This week, the government announced its intention to introduce new legislation that would keep the National Broadband Network (NBN) in public hands, reinforcing its election promise. The proposed law, expected to be tabled in federal parliament, aims to prevent any future sale of the NBN, pushing the Coalition to clarify whether it would seek to privatise the network—especially after taxpayers have already funded the $51 billion build over more than a decade. This move forces a timely debate on the NBN’s future and the role of privatisation in a sector that has undergone significant transformation.
I’ve long been a cautious supporter of privatisation, provided it’s accompanied by strict regulatory controls that protect consumers. A completely free-market approach is neither feasible nor desirable for critical infrastructure. If managed under stringent oversight, I generally view privatisation as a positive force for innovation and efficiency.
Yet, the telecommunications market has shifted profoundly over the past decade, reaching a point where growth appears to be stalling. Telcos worldwide are under increasing financial pressure, with shrinking profits and stagnant revenues. Cost-cutting measures, facilitated by new technologies, are becoming the only sustainable strategy for these companies. Consider 5G, which has failed to deliver the revenue boost once promised. The same will likely apply to 6G and beyond; at best, these technologies will maintain revenue stability. In broadband, too, we’re approaching a plateau as most users settle into speeds of 50-100 Mbps, curtailing growth in demand.
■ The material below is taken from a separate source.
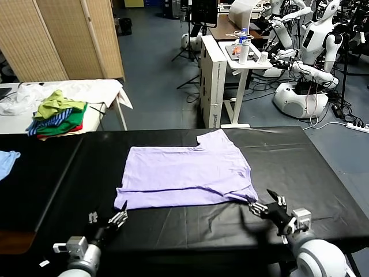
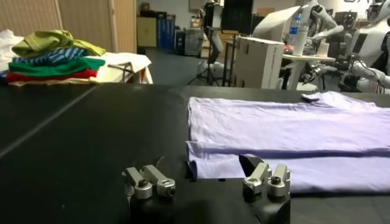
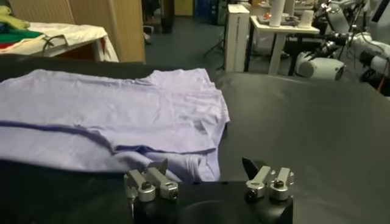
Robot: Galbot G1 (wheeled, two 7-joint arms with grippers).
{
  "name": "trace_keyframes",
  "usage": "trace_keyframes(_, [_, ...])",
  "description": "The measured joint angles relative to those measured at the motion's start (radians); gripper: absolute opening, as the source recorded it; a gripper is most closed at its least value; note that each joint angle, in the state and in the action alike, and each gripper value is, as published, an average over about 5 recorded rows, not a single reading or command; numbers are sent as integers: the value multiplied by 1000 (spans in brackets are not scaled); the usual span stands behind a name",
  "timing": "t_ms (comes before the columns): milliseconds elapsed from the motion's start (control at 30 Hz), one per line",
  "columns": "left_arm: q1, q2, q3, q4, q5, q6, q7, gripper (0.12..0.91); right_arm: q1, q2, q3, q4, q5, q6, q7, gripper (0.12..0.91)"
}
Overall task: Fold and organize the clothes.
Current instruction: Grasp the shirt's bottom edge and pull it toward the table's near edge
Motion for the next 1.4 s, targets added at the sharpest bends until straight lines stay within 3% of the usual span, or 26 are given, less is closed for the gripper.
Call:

This raises a critical question: How will telcos continue investing heavily in new technologies without substantial revenue growth to justify those investments? This dilemma will undoubtedly influence any potential NBN sale. For the government, offloading the NBN at a time when the market is sluggish would likely mean accepting that they won’t fully recoup their investment. As I’ve mentioned before, the success of any sale may ultimately depend on the government’s willingness to write off a significant portion of the network’s cost.
The current financial realities at NBN Co highlight these challenges. The company recently reported a $1.4 billion net loss, up from $1.1 billion the previous year, driven by the heavy cost of maintaining and upgrading the network. As of June, NBN Co was carrying $42.5 billion in liabilities, including $26.9 billion in debt for network construction. Meanwhile, cost increases have led some consumers to look for cheaper alternatives, further complicating the financial picture.
Under these market conditions, a rushed privatisation of the NBN would be politically and financially fraught. The government would struggle to recoup its investment, and any financial failure associated with a privatisation effort could damage its standing. A delay is likely the most sensible approach, providing time to assess market trends and make informed decisions about the NBN’s future.
The government’s proposed legislation signals an important turning point for the NBN and raises broader questions about the role of privatisation in telecommunications. As we move forward, finding a balanced approach that considers public investment, private efficiency, and consumer protection will be key to building a robust digital infrastructure for Australia.